— Task description —
Your answer should consist only of the lines below from the one with "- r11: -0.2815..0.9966" through the one with "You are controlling", copied exactly.

*** Information supplied

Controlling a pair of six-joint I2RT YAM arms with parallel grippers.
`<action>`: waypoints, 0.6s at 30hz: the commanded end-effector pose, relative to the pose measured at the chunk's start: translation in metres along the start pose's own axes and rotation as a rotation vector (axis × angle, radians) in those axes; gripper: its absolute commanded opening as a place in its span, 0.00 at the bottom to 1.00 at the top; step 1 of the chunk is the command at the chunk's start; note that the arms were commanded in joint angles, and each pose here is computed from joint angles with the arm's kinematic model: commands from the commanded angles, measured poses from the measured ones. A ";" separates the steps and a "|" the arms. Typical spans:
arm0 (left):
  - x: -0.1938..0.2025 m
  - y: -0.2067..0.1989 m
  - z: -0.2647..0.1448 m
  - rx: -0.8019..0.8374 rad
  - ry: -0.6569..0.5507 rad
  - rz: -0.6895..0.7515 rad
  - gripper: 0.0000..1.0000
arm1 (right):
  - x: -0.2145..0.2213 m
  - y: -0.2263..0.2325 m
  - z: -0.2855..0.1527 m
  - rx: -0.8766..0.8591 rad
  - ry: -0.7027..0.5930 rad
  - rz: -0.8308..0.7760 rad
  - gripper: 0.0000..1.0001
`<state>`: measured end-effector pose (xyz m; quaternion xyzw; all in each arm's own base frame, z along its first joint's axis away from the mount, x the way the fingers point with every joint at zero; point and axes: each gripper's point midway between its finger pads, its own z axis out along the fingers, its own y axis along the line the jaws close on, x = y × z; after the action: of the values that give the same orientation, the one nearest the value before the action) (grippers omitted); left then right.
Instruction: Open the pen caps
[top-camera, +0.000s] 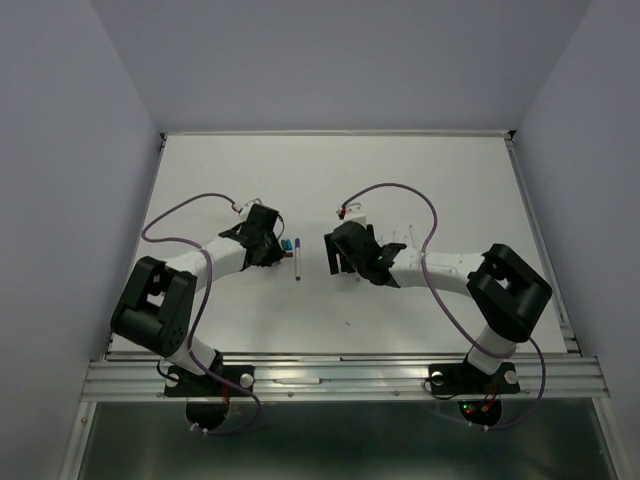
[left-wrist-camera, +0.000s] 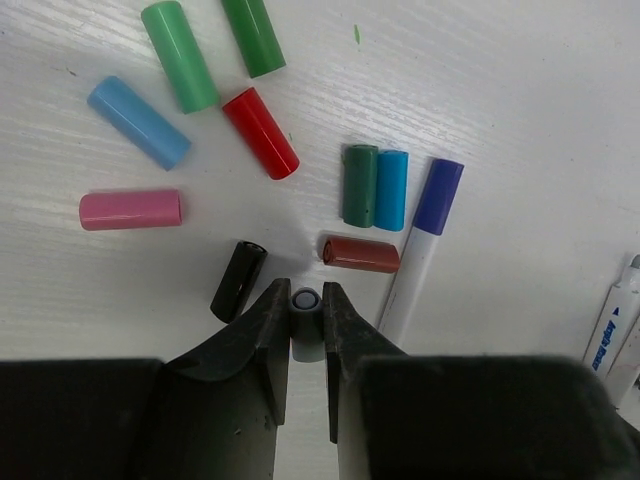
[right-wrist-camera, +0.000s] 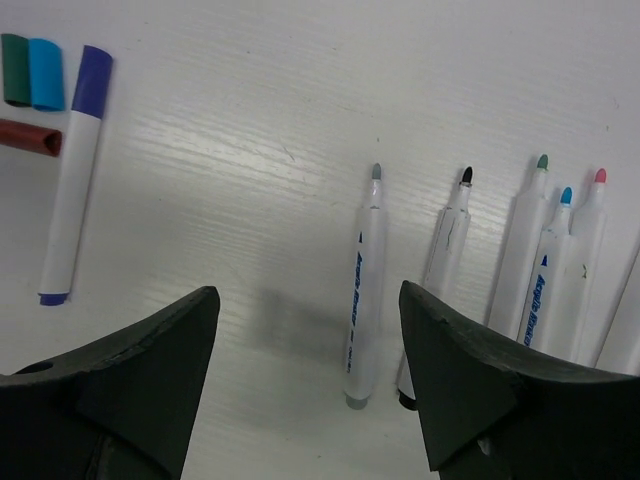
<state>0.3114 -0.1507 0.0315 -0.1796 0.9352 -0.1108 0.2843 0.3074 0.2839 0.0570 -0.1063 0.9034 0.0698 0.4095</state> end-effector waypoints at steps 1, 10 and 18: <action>-0.013 -0.008 -0.004 -0.004 -0.033 0.006 0.25 | -0.038 0.021 -0.016 -0.099 -0.069 0.014 0.79; -0.021 -0.011 -0.006 -0.015 -0.051 0.008 0.58 | -0.052 0.034 -0.023 -0.158 -0.090 0.016 0.88; -0.047 -0.023 -0.032 0.030 -0.138 0.008 0.89 | -0.054 0.053 -0.025 -0.264 -0.085 -0.007 0.93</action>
<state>0.3221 -0.1508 0.0455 -0.1803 0.9317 -0.1030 0.2981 0.3016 0.3122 0.0764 -0.1503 0.8949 0.1336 0.3984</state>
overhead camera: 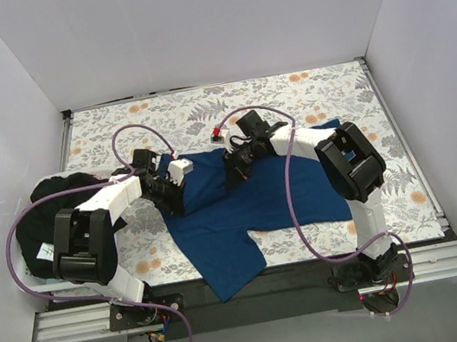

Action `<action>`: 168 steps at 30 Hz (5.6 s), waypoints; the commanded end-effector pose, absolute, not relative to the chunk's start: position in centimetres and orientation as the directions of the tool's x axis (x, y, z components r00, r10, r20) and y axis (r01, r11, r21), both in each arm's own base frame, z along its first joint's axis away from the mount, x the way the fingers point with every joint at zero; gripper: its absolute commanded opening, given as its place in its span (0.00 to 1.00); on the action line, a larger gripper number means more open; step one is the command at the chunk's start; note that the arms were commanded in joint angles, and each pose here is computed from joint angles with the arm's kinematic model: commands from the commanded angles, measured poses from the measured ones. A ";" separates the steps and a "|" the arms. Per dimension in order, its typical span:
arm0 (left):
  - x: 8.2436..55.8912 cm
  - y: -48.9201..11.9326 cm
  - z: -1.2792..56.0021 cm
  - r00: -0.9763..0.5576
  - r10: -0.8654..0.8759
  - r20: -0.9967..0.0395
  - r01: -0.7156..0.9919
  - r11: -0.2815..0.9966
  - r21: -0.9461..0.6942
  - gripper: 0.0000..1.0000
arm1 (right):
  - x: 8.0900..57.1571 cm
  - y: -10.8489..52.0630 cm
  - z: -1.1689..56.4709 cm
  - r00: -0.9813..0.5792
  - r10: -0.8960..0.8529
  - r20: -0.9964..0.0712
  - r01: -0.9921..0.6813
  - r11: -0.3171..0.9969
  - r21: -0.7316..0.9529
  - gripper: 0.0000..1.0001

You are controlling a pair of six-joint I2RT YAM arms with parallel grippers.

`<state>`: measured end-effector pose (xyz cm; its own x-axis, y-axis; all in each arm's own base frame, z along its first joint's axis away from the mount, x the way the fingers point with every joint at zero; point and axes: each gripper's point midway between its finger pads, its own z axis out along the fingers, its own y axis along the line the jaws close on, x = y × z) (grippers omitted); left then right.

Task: Fold and stack the t-shirts
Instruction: Fold the tshirt

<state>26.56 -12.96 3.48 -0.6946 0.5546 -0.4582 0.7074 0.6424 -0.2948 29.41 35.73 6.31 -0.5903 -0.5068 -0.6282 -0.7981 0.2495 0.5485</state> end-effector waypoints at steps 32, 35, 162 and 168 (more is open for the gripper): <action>41.0 -28.5 8.1 -0.553 0.495 -0.670 0.754 0.639 -0.151 0.54 | 43.1 -1.5 7.5 -0.777 -0.507 -0.373 -0.568 0.820 0.069 0.49; 41.4 -29.2 7.7 -0.543 0.502 -0.673 0.761 0.632 -0.143 0.54 | 42.3 -2.1 6.9 -0.782 -0.514 -0.353 -0.572 0.816 0.079 0.49; 45.6 -3.2 0.4 -0.877 0.207 -0.432 0.231 0.973 -0.001 0.00 | 48.8 -2.6 0.3 -0.817 -0.516 -0.257 -0.505 0.856 -0.113 0.36; 45.8 -3.5 0.9 -0.868 0.181 -0.463 0.220 0.975 -0.031 0.00 | 49.1 -2.4 0.8 -0.813 -0.512 -0.278 -0.502 0.858 -0.111 0.38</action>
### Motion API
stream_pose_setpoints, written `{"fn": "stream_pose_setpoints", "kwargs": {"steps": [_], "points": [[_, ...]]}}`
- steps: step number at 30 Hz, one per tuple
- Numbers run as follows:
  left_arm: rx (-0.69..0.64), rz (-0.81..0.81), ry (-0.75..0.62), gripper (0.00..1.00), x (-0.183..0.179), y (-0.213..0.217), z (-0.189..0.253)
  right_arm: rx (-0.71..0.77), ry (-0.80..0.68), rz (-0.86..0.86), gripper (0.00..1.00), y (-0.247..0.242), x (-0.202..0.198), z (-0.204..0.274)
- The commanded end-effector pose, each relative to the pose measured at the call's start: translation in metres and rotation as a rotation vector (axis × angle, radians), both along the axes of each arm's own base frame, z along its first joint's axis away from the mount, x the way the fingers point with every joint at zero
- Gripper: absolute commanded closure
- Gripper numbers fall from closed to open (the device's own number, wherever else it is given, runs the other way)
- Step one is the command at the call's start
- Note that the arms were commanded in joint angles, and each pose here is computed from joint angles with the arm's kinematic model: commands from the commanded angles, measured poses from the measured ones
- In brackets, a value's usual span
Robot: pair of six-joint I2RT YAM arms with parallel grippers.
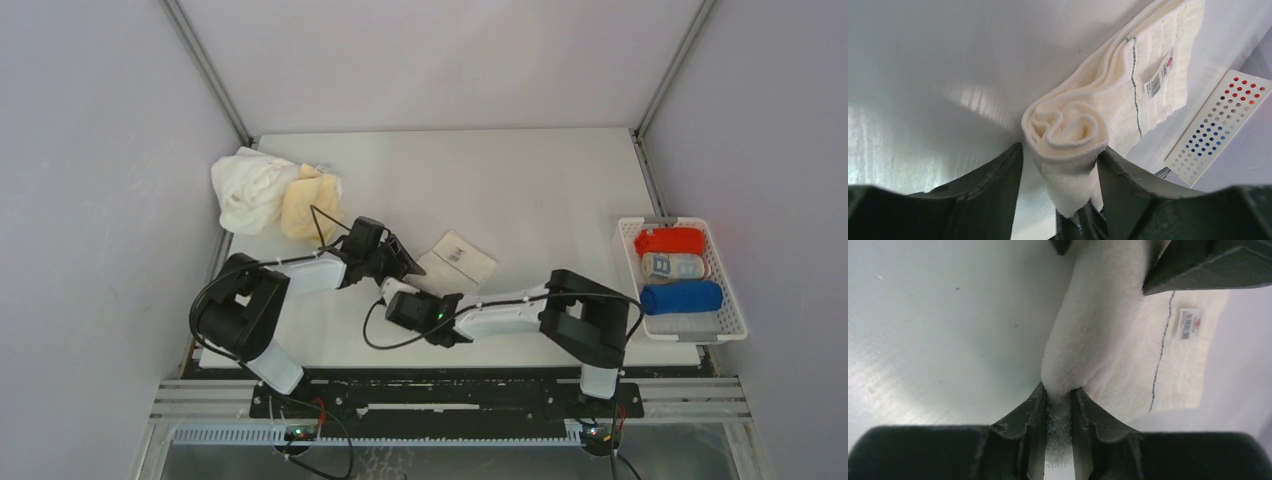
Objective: Roll the towels
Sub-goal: Roll the towel at the center of the board.
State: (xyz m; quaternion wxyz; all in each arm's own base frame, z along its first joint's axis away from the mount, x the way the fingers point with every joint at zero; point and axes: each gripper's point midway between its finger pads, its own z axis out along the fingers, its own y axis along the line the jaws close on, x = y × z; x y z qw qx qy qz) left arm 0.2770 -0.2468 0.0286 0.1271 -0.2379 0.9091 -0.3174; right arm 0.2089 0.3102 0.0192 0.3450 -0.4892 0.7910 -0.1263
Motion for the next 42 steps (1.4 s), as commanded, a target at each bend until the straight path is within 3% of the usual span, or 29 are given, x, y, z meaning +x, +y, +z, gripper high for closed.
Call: {"fn": "stream_pose_setpoints", "kwargs": {"steps": [1,10,19,26,35,39,42], "points": [[0.055,0.024,-0.006,0.34,-0.006,0.016,0.003,0.292,0.343,0.017,0.84,0.016,-0.012,0.006],[-0.08,0.115,-0.192,0.18,0.013,0.021,0.056,0.753,0.85,-0.004,0.89,0.016,-0.013,0.019],[-0.197,0.1,-0.195,0.15,0.011,0.004,0.055,1.15,1.222,-0.155,0.86,-0.007,0.002,0.023],[-0.191,0.059,-0.141,0.16,0.003,-0.014,0.04,1.224,1.35,-0.317,0.85,-0.02,0.008,-0.007],[-0.134,0.075,-0.106,0.21,0.019,-0.017,0.022,1.231,1.391,-0.424,0.82,-0.028,0.012,-0.025],[-0.097,0.082,-0.09,0.31,0.024,-0.016,0.01,1.21,1.381,-0.45,0.8,-0.03,0.012,-0.029],[-0.078,0.077,-0.075,0.45,0.023,-0.016,0.003,1.172,1.328,-0.437,0.76,-0.03,0.013,-0.025]]}}
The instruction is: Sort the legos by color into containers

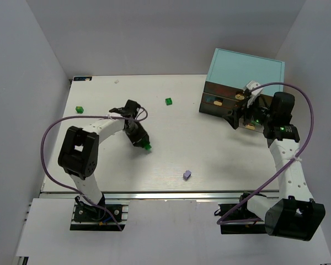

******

— Response to the task —
  - r11: -0.2815..0.9966
  - r21: -0.9461..0.6942
  - gripper: 0.0000..1.0000
arm1 (right):
  - x: 8.0900..57.1571 cm
  - y: -10.8489..52.0630 cm
  - z: -1.1689..56.4709 cm
  - r00: -0.9813..0.5792
  - r10: -0.8960..0.8529
  - r20: -0.9964..0.0712
  - r01: -0.9921..0.6813
  - r11: -0.3171..0.9969
  - r21: -0.7316..0.9529
  - gripper: 0.0000..1.0001

You are controlling a pair of six-joint I2RT YAM arms with parallel grippers.

The output for this exercise is now complete.